PROBLEM DETAILS: Extract the complete data exactly as given.

INFORMATION SUPPLIED:

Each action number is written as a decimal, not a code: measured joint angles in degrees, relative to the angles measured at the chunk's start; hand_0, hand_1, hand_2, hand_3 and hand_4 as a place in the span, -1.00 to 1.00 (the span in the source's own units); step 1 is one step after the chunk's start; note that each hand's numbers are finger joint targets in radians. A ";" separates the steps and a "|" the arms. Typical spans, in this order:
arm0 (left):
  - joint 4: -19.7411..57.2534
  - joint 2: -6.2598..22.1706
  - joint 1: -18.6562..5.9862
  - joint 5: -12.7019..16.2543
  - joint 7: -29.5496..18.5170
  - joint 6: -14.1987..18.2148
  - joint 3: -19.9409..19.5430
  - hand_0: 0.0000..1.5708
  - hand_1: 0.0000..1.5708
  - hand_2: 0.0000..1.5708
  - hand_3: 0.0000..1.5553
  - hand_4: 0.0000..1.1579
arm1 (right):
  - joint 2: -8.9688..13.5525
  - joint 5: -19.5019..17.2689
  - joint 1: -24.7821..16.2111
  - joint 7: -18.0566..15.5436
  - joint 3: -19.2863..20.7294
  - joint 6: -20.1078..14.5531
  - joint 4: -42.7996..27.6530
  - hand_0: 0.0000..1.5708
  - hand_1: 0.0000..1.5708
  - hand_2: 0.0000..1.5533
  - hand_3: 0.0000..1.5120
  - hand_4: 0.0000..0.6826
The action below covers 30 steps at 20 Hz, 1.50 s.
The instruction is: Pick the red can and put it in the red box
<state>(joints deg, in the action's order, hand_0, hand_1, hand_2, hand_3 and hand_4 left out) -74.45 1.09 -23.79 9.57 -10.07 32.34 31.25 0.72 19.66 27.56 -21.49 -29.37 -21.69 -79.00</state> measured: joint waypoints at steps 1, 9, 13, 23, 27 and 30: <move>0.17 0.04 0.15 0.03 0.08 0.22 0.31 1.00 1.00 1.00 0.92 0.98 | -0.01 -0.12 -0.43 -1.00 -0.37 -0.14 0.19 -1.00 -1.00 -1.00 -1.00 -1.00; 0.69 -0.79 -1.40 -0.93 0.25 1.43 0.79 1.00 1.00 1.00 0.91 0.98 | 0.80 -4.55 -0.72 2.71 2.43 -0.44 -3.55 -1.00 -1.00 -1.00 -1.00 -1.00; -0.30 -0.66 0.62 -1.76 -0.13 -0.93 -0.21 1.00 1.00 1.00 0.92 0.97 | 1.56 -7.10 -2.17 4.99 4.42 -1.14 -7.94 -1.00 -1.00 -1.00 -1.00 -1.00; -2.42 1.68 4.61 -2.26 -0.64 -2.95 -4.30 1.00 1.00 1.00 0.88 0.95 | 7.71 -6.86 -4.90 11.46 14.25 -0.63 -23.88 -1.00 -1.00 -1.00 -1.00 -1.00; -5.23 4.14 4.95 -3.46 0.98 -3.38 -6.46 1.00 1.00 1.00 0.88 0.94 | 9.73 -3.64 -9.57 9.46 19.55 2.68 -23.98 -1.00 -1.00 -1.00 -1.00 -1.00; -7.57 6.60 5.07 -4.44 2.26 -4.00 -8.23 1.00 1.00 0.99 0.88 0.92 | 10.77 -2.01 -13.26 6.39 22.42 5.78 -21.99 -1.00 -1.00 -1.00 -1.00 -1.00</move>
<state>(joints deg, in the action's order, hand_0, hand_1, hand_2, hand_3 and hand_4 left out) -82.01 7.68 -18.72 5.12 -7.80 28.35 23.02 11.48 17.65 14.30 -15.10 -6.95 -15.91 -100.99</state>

WRITTEN RESPONSE:
Each action number is written as a decimal, not a code: measured joint angles in degrees, relative to the angles measured at the chunk's start; hand_0, hand_1, hand_2, hand_3 and hand_4 as a place in the span, -1.00 to 1.00 (the span in the source's own units); step 1 is one step after the chunk's start; note that each hand's numbers are finger joint targets in radians. A ";" separates the steps and a "|" the arms. Typical spans, in this order:
arm0 (left):
  - joint 4: -19.7411..57.2534
  - joint 2: -6.2598..22.1706
  - joint 1: -18.6562..5.9862
  - joint 5: -12.7019..16.2543
  - joint 7: -29.5496..18.5170
  - joint 6: -14.1987..18.2148
  - joint 3: -19.9409..19.5430
  - hand_0: 0.0000..1.5708
  - hand_1: 0.0000..1.5708
  - hand_2: 0.0000..1.5708
  - hand_3: 0.0000..1.5553
  - hand_4: 0.0000..1.1579
arm1 (right):
  - joint 2: -8.9688..13.5525
  - joint 5: -19.5019..17.2689
  - joint 1: -24.7821..16.2111
  - joint 7: -18.0566..15.5436
  - joint 3: -19.2863..20.7294
  - joint 6: -20.1078..14.5531
  - joint 4: -42.7996..27.6530
  - hand_0: 0.0000..1.5708
  - hand_1: 0.0000..1.5708
  - hand_2: 0.0000..1.5533
  - hand_3: 0.0000..1.5120
  - hand_4: 0.0000..0.6826
The action below covers 30 steps at 20 Hz, 1.50 s.
The instruction is: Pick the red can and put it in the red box
<state>(joints deg, in the action's order, hand_0, hand_1, hand_2, hand_3 and hand_4 left out) -74.45 1.09 -23.79 9.57 -10.07 32.34 31.25 0.72 19.66 27.56 -21.49 -29.37 -21.69 -79.00</state> measured: joint waypoints at steps 1, 9, 13, 23, 27 and 30: <move>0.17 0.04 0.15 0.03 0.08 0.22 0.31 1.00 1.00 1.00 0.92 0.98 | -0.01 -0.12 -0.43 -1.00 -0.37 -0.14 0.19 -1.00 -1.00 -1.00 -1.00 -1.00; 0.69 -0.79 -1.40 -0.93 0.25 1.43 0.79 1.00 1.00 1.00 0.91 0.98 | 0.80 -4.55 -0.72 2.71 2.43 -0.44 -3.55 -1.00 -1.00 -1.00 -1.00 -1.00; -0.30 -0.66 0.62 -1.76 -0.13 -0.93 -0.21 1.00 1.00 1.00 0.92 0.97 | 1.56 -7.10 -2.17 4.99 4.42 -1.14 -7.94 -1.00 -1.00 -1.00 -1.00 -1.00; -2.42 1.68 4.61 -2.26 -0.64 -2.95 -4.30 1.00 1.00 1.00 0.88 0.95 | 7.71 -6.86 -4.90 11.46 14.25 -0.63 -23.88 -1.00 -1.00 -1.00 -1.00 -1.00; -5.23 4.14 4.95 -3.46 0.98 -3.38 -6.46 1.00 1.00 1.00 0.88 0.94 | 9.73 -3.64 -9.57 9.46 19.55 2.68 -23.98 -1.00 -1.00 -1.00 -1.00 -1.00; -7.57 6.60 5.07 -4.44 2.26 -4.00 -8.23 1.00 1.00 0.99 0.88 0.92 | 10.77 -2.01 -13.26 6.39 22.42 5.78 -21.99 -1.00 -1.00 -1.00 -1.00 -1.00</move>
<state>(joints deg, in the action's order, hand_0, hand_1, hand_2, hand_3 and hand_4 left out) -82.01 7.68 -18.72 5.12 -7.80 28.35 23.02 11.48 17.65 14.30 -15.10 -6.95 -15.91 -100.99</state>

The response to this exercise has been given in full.